It’s as if I never left.
The lake is still stinking with bloated fish. The mad night market is still bustling with Chinese tourists haggling for strawberries and Vietnamese teenagers squealing on tandem bikes. The traffic is still ridiculous on a Saturday, Sunday, and every other day and night of the week.
My mad old fruit lady still gives me extra longans with my oranges, and the cooks who make my favourite beef pho still ask if I want mine without chives. The old nun at my lunchtime vegetarian café still cackles when I say “nóng!” (delicious!) and tries to give me more potatoes.
Dalat isn’t home, but it’s nice to be back.
I lived only four months in this funny little city last year, and I’ve been away five. I’m hardly an expat and much less a resident.
I don’t belong here, but it’s somewhere to be. To pause for breath, as it were.
It’s the Vietnamese equivalent of Tirau. A passing-through place. Domestic tourists come to escape their overheated home cities, Koreans come for the golf, teenagers come for field trips, backpackers come to eat pizza and ride motorbikes. The Chinese come, I suppose, to tick it off the list [read: eat and stomp and demand discounts].
And between Sunday night and Monday morning, they all get on a bus or motorbike and roll back to their other lives, with bags of Dalat avocados at their feet and Angry Birds hats on their heads and innumerable lakeside self-portraits on their mobile phones.

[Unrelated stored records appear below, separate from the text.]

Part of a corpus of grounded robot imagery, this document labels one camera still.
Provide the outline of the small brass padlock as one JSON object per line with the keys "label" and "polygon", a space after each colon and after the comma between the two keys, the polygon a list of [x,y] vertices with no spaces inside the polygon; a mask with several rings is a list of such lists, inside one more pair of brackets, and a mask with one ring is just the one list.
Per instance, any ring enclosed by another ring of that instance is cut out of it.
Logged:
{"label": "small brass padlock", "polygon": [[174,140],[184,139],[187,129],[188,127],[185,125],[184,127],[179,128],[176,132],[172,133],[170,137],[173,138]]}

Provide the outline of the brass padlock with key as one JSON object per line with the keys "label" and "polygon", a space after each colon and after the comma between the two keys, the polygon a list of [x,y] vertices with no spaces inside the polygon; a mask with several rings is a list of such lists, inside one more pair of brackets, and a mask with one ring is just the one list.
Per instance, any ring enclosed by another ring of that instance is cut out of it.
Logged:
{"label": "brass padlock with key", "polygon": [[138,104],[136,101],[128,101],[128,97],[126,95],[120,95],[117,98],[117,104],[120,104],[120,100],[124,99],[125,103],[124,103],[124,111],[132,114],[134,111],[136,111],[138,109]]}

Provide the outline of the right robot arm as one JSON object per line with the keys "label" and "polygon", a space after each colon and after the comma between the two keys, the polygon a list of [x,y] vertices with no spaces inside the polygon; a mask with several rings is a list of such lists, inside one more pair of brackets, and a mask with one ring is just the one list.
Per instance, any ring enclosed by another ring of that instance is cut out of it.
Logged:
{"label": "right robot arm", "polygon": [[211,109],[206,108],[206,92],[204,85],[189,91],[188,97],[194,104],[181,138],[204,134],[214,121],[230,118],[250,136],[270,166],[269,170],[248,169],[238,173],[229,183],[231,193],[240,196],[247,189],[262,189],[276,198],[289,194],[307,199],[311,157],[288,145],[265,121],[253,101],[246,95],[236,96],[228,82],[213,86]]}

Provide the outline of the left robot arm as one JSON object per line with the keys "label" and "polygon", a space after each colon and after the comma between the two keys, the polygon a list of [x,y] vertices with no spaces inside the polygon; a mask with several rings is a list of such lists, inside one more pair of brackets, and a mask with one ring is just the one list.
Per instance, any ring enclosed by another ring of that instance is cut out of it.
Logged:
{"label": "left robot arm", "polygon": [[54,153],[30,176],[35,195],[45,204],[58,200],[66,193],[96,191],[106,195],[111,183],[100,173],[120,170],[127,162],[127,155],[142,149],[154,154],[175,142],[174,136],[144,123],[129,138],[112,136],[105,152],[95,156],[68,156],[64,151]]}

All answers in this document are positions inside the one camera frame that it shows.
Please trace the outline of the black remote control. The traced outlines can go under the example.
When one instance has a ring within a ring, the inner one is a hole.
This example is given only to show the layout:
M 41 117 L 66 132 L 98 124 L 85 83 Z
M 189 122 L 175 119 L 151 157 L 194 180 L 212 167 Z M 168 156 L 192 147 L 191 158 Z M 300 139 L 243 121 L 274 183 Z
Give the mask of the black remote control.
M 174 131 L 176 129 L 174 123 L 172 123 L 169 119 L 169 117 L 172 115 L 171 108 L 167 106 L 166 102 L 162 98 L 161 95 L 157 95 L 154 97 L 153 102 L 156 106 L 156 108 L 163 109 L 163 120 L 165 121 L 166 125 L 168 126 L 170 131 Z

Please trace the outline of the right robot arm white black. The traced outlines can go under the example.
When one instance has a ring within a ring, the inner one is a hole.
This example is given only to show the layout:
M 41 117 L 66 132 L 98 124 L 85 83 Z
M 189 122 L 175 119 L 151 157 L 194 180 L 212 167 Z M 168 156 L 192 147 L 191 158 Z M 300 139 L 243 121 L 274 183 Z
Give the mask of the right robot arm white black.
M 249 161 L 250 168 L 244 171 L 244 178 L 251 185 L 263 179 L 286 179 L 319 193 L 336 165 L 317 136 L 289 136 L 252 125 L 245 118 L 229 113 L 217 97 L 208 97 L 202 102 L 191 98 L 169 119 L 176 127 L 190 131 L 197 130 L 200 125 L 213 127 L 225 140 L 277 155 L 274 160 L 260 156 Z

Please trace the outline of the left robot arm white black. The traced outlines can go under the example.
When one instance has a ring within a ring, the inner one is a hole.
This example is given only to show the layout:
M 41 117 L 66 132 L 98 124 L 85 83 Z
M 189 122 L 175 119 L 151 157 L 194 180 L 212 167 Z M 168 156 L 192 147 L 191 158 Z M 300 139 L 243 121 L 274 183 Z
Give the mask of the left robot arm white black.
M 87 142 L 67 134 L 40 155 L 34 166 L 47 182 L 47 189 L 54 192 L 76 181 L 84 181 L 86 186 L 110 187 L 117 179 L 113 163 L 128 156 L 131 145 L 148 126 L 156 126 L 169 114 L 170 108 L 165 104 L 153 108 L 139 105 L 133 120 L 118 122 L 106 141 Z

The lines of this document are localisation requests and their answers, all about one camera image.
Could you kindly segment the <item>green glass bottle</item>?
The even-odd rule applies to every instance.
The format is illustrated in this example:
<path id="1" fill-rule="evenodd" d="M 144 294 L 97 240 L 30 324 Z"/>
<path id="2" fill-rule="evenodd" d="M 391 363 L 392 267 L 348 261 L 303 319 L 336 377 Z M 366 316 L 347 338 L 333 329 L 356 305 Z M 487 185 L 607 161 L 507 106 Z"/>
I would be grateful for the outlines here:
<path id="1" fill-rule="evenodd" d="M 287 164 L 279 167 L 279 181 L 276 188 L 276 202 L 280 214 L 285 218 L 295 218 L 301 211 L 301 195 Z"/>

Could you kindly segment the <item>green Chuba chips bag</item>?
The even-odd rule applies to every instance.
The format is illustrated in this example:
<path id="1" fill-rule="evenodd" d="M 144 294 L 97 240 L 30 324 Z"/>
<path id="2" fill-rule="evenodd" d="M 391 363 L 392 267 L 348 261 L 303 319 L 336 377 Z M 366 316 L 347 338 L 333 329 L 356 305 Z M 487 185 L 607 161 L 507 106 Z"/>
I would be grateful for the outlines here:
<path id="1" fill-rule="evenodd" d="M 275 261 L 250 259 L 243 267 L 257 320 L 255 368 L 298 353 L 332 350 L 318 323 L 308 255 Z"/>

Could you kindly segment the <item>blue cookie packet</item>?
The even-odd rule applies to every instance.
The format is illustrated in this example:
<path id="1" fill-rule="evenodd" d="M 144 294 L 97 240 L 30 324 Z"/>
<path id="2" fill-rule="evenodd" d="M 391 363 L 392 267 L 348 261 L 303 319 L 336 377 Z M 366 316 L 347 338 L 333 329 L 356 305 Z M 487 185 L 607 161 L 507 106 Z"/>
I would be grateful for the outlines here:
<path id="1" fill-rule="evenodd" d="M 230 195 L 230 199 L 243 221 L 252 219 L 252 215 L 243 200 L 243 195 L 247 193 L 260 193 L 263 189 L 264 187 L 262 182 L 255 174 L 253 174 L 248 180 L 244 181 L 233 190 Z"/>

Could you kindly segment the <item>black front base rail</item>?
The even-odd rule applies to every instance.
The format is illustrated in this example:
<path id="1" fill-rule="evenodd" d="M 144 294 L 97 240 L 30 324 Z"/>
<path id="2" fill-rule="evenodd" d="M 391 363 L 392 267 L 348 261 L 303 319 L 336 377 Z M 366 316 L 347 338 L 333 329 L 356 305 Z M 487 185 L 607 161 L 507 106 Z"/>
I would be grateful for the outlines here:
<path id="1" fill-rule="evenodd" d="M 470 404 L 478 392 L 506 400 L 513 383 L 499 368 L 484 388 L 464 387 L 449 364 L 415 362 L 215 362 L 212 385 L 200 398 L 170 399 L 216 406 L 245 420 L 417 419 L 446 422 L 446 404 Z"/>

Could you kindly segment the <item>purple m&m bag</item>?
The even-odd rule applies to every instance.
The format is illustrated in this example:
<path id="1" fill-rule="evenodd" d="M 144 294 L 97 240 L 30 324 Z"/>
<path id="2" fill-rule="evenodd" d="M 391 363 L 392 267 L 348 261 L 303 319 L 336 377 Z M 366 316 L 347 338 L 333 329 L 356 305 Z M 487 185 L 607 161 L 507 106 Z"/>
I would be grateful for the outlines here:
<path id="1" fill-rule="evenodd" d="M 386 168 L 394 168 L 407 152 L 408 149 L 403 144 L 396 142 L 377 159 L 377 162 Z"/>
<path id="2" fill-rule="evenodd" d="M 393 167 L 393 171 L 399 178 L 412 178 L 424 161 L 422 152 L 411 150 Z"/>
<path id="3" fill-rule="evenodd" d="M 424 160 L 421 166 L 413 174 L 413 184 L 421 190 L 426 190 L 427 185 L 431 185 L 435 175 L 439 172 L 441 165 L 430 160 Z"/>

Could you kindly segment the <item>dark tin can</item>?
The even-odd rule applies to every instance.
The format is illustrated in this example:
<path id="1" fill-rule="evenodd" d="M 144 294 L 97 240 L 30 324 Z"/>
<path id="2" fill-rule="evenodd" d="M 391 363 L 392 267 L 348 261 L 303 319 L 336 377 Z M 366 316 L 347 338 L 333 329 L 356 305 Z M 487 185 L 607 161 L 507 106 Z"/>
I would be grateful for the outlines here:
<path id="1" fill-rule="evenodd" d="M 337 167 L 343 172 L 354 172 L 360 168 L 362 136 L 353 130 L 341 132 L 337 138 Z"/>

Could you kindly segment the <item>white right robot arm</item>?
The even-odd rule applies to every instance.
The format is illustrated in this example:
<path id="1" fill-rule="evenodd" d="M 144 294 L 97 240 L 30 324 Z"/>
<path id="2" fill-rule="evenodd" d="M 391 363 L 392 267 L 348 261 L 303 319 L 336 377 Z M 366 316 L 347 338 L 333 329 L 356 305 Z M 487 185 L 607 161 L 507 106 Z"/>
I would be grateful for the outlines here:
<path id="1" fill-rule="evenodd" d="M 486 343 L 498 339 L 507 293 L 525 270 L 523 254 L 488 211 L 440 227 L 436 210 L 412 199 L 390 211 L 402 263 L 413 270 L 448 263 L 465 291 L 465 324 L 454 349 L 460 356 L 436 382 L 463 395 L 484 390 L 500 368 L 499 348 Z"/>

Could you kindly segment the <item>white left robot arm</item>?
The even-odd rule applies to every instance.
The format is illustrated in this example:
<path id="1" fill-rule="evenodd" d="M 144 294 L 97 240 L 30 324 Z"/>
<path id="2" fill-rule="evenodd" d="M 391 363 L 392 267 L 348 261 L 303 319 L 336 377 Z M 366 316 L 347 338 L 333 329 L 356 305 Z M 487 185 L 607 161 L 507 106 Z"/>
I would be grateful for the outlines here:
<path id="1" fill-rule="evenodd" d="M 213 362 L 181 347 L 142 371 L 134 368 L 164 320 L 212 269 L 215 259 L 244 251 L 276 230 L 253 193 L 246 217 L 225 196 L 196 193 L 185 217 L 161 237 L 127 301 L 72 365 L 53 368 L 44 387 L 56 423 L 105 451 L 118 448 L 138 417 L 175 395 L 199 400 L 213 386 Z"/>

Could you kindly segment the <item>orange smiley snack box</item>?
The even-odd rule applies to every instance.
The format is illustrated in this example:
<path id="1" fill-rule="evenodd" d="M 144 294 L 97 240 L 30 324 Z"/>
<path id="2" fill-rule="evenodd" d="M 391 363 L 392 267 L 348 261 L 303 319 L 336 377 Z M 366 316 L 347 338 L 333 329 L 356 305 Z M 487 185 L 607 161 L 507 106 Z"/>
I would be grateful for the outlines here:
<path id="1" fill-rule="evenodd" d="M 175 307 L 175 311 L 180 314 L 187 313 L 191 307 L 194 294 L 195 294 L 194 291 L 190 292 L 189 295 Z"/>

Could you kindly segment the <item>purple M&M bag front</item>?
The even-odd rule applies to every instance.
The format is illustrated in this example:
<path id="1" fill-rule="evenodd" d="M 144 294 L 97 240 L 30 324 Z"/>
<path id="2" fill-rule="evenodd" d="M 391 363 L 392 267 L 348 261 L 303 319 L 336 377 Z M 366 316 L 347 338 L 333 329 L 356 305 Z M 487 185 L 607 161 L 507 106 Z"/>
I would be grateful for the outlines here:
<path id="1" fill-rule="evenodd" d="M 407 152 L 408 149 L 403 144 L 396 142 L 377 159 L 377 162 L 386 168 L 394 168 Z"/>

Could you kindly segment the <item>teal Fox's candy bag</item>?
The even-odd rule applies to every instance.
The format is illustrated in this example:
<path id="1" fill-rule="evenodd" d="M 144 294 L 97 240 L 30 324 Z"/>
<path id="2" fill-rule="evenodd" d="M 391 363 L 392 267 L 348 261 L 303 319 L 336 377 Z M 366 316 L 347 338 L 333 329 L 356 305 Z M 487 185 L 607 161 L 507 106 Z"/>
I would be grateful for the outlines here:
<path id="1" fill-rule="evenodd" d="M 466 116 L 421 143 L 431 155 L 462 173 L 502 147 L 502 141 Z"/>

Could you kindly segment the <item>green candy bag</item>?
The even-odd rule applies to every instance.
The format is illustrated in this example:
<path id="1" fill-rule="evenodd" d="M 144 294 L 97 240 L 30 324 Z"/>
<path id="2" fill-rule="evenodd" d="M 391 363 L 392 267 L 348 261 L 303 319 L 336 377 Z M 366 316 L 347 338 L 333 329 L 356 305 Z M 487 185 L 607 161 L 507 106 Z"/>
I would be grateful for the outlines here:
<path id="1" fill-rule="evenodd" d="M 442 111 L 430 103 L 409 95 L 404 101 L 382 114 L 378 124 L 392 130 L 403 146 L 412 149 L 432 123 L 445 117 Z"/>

I’ve upgraded from last year’s concrete shack to a nice-but-squashy studio room. It’s almost double the price of my former abode and barely larger, but it has a TV! A washing machine! A gas cooker (which I’ll never use, because – why?) and a teeny balcony, upon which I drag my desk each day and bang out my paid work.
There is also a dog. The neighbour’s dog, but I see and hear more of it than the neighbor seems to. The dog – an ugly, dumb mutt of unnecessary breeding – barks. At everything. It barks at the rooster (who crows at everything), it barks at the gate, it barks at the motorbikes roaring up the street and it barks at other dogs barking. It barks at 1am, 3am and 5am. And in between.
During the day, I sit on my balcony and write, and throw chokos and longan seeds at said dog. Whether it’s barking or not.
But, well. You can’t have it all.
And this – me, being here, in Dalat – this isn’t permanent. I’m just passing through. For now.